The official AMD slide shows an increase from 26 FPS native to 123 FPS in the performance mode of FSR Redstone in Cyberpunk 2077, i.e. a factor of 4.7. This figure is exactly reproducible in my own benchmark. The resulting bar (FSR4 RT On FG Performance, Foil) in my diagram shows an average value of 126 FPS and is therefore within the expected range. The deviation of a few percentage points can be fully explained by the natural dispersion between individual benchmark runners and minor differences in the render path and driver version.
It is noteworthy that AMD clearly uses the performance mode for the slide. This is legitimate, as the image quality of FSR Redstone has also been significantly increased at this level. However, I deliberately use the Balanced mode for the further tests, as this offers a significantly better ratio of image quality and performance. In Cyberpunk 2077, Balanced produces visibly more stable details, more precise edge reconstruction and an overall subjectively more coherent image than Performance, even if the performance advantage is less than in AMD’s marketing material.
Average FPS and percentiles
This decision is also reflected in the benchmark diagram, which focuses on technically plausible comparability. The bars show very clearly how different modes relate to each other, not only in terms of the average frame rate, but above all also taking into account the 1-percent-low values. The latter are particularly important in the context of an ML-based render stack, as they provide information on how stable the entire pipeline is and how consistent the reconstruction remains under load.
The results show that FSR Redstone achieves a significant increase in performance in Balanced mode with ray tracing and frame generation enabled, which is functionally in the same order of magnitude as the performance values specified by AMD. The difference is that Balanced delivers visibly better image quality without the performance gains becoming implausibly smaller as a result. The performance ratio between FSR3, FSR4 and native modes remains structurally identical, only the absolute values shift due to the higher input resolution.
The comparison of the two benchmarks therefore makes two things clear. Firstly, AMD’s figures are not just approximate, but almost exactly reproducible, provided the same quality modes are used. Secondly, our own benchmark shows that FSR4 in Cyberpunk 2077 also offers consistent and technically comprehensible scaling outside of performance mode, which keeps the render path stable and optimally utilizes the known strengths of the game as a benchmark platform.
FSR3 RT Off delivers 95 FPS on average, but only 30.43 FPS in the 1-percent lows. This is a relatively large gap and indicates temporal drops. FSR4 RT Off achieves 87.64 FPS at a similar average load, but with significantly more stable 1-percent lows of 29.74 FPS. Despite a slightly lower average frequency, the swings are less pronounced. The reason for this is that FSR4 uses internal image consistency priorities that smooth out the short-term latency peaks.
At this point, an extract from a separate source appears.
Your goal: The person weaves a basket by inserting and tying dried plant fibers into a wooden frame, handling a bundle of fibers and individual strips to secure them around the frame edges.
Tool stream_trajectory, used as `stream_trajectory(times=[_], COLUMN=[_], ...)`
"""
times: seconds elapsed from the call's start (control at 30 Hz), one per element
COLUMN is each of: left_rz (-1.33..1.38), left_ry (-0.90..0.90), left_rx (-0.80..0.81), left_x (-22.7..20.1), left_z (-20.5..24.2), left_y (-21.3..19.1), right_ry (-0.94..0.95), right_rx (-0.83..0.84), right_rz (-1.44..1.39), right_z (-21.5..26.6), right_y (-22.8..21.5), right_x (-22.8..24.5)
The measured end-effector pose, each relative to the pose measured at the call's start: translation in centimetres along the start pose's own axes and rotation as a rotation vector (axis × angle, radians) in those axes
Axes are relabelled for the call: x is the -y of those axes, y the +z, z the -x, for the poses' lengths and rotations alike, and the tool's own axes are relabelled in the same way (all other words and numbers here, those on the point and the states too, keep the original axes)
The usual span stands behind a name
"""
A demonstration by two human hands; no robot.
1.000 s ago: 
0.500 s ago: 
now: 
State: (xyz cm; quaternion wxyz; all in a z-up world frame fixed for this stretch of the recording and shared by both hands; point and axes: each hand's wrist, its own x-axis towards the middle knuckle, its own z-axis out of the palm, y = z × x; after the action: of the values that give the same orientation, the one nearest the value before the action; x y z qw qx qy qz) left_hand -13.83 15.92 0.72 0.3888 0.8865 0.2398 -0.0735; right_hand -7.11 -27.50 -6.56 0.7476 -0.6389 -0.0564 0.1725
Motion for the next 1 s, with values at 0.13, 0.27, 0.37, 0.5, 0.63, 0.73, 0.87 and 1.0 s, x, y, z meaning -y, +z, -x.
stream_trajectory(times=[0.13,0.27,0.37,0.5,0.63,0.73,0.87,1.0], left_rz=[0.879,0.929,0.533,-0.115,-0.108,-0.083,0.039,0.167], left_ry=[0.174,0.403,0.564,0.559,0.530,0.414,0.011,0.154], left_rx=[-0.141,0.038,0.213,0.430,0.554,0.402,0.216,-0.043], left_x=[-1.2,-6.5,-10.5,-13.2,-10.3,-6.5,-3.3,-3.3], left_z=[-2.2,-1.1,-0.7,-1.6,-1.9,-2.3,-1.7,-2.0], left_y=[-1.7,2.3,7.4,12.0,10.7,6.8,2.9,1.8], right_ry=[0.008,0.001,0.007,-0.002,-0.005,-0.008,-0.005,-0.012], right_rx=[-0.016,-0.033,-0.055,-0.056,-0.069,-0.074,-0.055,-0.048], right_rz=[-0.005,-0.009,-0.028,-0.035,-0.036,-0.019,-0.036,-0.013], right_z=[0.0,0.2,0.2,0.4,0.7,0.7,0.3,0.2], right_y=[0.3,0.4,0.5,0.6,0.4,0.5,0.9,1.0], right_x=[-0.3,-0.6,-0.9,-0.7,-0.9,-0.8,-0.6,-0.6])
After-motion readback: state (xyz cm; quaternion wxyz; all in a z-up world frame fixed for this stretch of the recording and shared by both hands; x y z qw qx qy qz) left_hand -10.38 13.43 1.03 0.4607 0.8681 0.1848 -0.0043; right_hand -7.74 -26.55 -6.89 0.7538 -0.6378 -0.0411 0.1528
FSR3 RT FG achieves 110.43 FPS, but drops more sharply in fast scenes than FSR4 RT On FG. FSR4 RT On FG shows a slightly lower average rate of 103.33 FPS, but significantly higher stability. The ML frame generation generates fewer double contours and miscalculations, which means that the render pipeline falls into unfavorable vertex projections less frequently. Pathtracing shows the same pattern. While FSR3 RT Pathtracing FG delivers an average of 61.31 FPS, FSR4 RT Pathtracing FG only achieves 56.50 FPS, but remains more controllable across the entire percentile spectrum. The differences can be explained by the way FSR4 uses Ray Regeneration before upscaling, resulting in higher quality input data, which in turn improves temporal reconstruction. In all modes where ray tracing is enabled, the 1-percent lows benefit more from FSR4 than the average frame rates. This is typical for ML-based methods, as they particularly reduce the extreme areas of temporal instability.
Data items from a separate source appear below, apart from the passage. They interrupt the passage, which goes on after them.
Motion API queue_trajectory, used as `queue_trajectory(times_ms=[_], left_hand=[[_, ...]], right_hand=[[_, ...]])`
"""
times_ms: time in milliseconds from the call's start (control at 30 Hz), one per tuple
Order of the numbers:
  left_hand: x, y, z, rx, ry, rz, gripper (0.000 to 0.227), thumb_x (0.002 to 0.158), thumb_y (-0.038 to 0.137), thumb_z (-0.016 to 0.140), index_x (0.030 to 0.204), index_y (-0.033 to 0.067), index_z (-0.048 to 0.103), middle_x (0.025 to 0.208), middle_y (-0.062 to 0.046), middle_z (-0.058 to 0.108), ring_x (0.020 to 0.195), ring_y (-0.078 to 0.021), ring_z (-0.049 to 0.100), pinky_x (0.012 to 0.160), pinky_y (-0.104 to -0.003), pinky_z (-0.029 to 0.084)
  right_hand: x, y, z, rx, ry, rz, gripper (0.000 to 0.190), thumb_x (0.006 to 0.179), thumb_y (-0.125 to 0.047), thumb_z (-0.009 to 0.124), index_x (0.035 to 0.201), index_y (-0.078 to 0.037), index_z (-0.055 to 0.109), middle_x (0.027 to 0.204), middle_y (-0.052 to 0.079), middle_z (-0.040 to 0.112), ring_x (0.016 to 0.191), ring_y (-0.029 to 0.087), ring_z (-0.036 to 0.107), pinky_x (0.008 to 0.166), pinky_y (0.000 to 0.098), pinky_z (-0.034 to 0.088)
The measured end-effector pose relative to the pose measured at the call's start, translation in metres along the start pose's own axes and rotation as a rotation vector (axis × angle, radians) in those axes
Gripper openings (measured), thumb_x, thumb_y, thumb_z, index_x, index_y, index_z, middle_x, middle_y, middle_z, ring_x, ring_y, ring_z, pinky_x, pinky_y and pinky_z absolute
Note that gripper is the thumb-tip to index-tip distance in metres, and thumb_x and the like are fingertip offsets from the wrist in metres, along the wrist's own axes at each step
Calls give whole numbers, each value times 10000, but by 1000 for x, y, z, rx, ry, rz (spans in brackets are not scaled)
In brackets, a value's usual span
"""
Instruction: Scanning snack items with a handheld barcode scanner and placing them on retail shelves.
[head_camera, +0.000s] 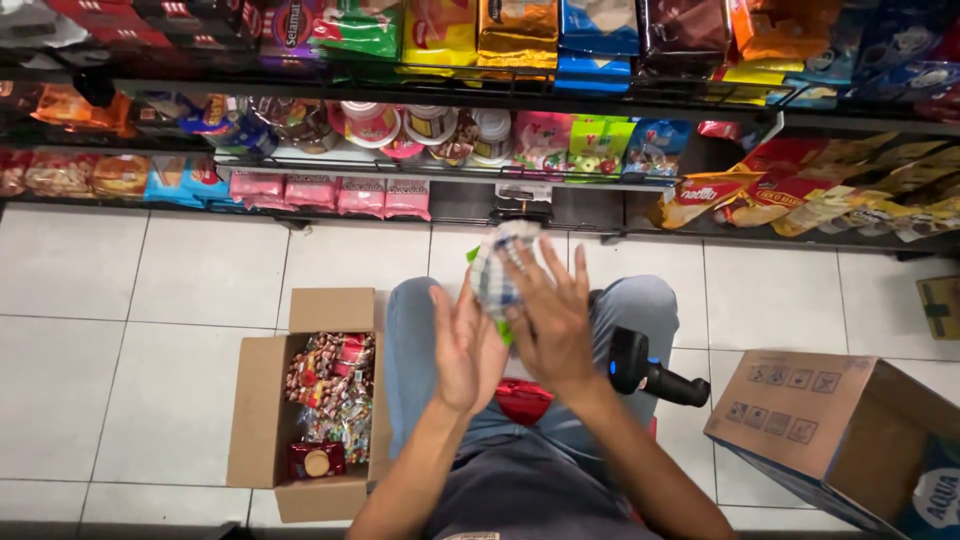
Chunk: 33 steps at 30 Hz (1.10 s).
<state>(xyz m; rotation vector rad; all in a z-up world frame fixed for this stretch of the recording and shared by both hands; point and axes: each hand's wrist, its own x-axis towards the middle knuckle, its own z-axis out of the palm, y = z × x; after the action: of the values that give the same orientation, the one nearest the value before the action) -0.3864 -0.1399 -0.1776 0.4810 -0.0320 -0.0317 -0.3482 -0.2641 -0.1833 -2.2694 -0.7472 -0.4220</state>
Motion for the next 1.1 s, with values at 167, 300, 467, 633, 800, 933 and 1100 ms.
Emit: queue_trajectory(times_ms=[167,300,467,633,800,933,1100], left_hand=[[-4,-12,-25,136,194,-30,831,1053,629,252,1641,43,245,1603,-130,397,1461,-270,374,1220,-449,254],[-2,-7,-23,156,120,-39,891,1045,675,223,1632,7,268,1618,-129,407,1490,-250,358,1244,-400,230],[-4,-8,-31,168,85,-88,870,1018,676,214,1619,48,266,1625,-108,396,1508,-209,362,1252,-369,246],[-10,-13,-42,102,166,-87,855,1086,645,237,1626,-17,231,1614,-182,363,1476,-256,350,1216,-412,281],[-7,-1,-27,165,49,-67,902,1047,671,205,1636,-12,220,1653,-168,357,1537,-248,328,1272,-402,212],[-4,0,-24,195,68,-105,895,1023,666,228,1643,23,181,1667,-124,331,1545,-225,305,1271,-397,203],[1,10,-18,97,136,-132,884,1006,668,239,1651,65,193,1615,-116,372,1487,-241,352,1234,-423,246]], right_hand=[[0,-4,3,-53,-119,-96,522,931,-166,648,1447,-107,601,1519,83,565,1506,324,394,1258,670,66],[6,14,3,-35,-54,-52,511,964,-145,657,1458,-59,557,1543,105,538,1532,350,369,1260,670,51],[-5,13,14,-35,-53,-61,446,989,-186,653,1430,-134,609,1534,98,562,1527,336,381,1273,657,70],[-5,17,10,-72,-102,-99,471,942,-172,661,1408,-111,619,1480,82,592,1502,313,401,1258,665,81],[-1,18,5,-54,-38,74,480,970,-125,642,1439,-43,580,1511,80,581,1506,314,423,1280,636,144],[-7,13,12,-55,-44,0,468,988,-159,648,1438,-48,582,1545,109,538,1503,348,414,1274,624,157],[-16,12,12,-63,-116,-106,504,928,-216,711,1408,-98,615,1514,90,553,1471,338,424,1249,649,137]])
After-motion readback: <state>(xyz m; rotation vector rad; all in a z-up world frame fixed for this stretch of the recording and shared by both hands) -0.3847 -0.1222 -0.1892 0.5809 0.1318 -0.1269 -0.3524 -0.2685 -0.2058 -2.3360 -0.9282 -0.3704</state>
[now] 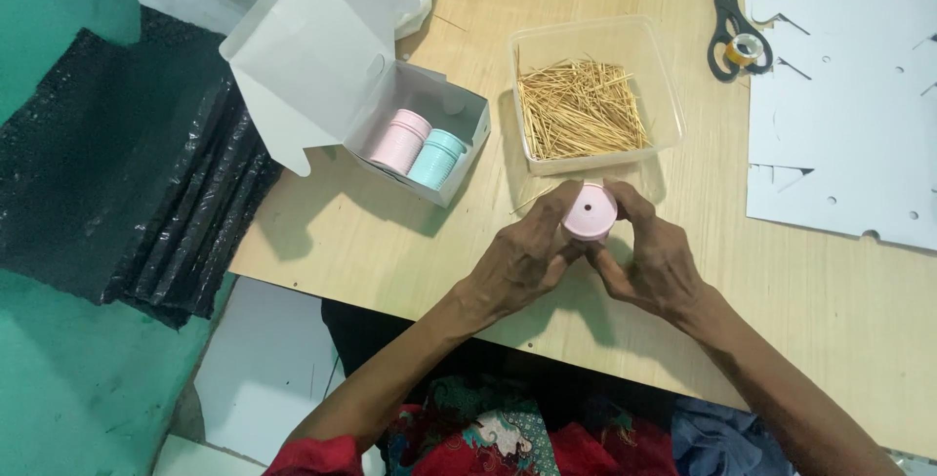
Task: The person places wooden sticks into a small pink container, closes it, and puts it into a white box with other containers. They then close the box and wrap it in black bubble wrap.
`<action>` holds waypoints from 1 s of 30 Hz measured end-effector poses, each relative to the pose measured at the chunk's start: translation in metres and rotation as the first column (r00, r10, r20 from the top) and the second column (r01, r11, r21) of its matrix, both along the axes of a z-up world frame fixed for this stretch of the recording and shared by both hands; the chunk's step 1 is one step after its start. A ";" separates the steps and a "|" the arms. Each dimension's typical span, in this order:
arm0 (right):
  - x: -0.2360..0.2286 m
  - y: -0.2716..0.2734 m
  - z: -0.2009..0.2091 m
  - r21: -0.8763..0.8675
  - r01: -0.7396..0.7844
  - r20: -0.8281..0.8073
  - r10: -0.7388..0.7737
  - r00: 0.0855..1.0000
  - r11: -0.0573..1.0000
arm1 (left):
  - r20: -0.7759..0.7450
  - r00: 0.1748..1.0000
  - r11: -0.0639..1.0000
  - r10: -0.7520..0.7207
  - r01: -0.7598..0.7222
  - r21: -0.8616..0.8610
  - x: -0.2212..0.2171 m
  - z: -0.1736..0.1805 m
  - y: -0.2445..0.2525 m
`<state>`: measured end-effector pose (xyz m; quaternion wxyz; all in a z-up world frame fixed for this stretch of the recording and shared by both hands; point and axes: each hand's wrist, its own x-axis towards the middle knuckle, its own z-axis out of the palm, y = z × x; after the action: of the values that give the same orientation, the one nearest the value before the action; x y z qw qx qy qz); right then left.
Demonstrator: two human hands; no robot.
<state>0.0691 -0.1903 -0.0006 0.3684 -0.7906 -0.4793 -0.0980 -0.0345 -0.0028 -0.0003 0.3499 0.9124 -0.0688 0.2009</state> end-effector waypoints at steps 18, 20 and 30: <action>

By choosing the balanced mode in later diagrams, I deliberately focus on a technically objective view, where image quality and reproducibility take precedence over maximum marketing figures. This approach is intended to be a useful addition to the many visually-oriented image comparisons that can be expected today during the course of the release day. Therefore, my focus is on a structured presentation of the pipeline, its strengths and limitations as well as the comparability to NVIDIA’s technologies. Cyberpunk 2077 offers the ideal basis for this with its stable benchmark.
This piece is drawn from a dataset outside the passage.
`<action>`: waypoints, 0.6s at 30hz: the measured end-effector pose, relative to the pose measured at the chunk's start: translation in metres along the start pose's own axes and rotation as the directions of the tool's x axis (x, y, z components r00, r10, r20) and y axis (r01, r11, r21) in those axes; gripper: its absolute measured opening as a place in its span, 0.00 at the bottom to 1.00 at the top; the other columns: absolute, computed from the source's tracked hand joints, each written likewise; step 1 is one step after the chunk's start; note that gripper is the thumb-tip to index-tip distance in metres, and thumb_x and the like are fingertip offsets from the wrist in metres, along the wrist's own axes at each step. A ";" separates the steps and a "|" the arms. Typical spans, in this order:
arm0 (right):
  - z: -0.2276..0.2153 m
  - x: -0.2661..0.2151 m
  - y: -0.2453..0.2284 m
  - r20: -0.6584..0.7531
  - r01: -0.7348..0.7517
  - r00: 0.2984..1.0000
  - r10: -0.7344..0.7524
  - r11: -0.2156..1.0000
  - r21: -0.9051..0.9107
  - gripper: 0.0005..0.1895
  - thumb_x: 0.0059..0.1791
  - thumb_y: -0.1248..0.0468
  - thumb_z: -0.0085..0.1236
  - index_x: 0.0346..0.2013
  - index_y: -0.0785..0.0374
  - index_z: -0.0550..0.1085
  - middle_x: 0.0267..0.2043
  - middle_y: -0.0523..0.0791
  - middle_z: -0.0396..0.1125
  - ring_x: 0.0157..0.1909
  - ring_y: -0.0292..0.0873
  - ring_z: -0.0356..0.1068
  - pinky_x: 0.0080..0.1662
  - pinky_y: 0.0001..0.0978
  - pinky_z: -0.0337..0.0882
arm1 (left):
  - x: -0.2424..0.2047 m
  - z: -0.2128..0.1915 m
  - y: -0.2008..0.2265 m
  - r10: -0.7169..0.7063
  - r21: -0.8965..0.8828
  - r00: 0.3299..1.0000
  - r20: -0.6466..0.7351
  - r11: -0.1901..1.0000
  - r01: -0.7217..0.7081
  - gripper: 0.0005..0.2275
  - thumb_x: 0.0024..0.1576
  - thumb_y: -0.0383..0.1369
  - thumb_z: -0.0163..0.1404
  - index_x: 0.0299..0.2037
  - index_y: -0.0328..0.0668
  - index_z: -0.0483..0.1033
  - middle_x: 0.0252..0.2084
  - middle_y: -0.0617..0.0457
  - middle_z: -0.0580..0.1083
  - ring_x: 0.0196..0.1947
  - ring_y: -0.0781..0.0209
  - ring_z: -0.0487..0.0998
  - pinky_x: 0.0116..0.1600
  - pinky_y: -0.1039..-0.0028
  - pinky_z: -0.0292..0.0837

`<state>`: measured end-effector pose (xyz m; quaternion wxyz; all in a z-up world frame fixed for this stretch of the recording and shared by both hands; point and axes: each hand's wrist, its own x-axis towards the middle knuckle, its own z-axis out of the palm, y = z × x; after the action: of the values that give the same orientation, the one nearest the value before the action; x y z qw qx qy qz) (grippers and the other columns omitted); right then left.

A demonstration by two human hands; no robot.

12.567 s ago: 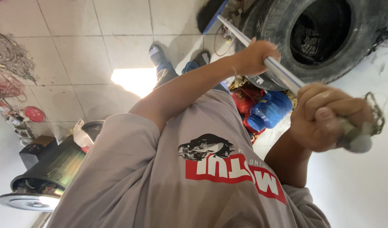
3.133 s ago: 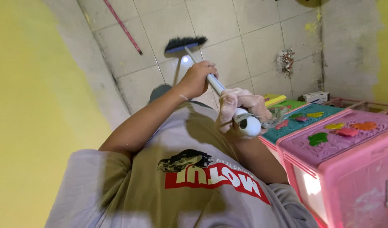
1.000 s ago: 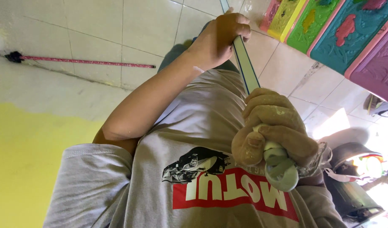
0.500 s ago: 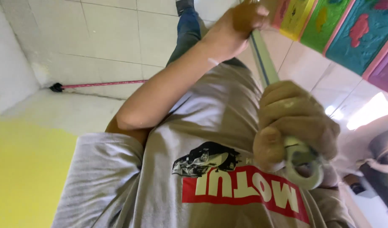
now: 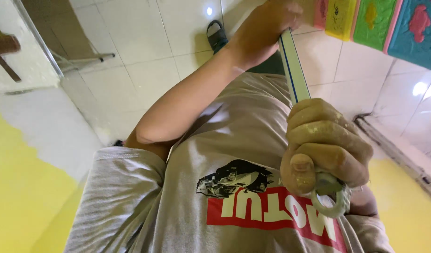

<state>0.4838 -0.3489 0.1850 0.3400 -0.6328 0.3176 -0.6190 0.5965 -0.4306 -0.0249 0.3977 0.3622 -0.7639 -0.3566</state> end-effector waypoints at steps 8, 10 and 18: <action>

Analysis of the percentile curves
The percentile diagram clearly shows that FSR4 offers improved temporal consistency compared to FSR3. This occurs regardless of RT settings. For identical scenes, the FSR4 curves are above the corresponding FSR3 curves in all percentile ranges and above all show a flatter drop-off rate between the 50th and 99.9th percentile. For FSR3, it can be seen in the upper half of the diagram that although the curves deliver decent FPS on average, the last ten percentage points show a stronger divergence between the median, 95th percentile and 99th percentile. This is typical for a method that is more strongly affected by temporal instability. FSR3 has structurally higher fluctuations, especially with fast object changes and transparent effects, as temporal upscaling is less able to deal with contradictory motion vectors.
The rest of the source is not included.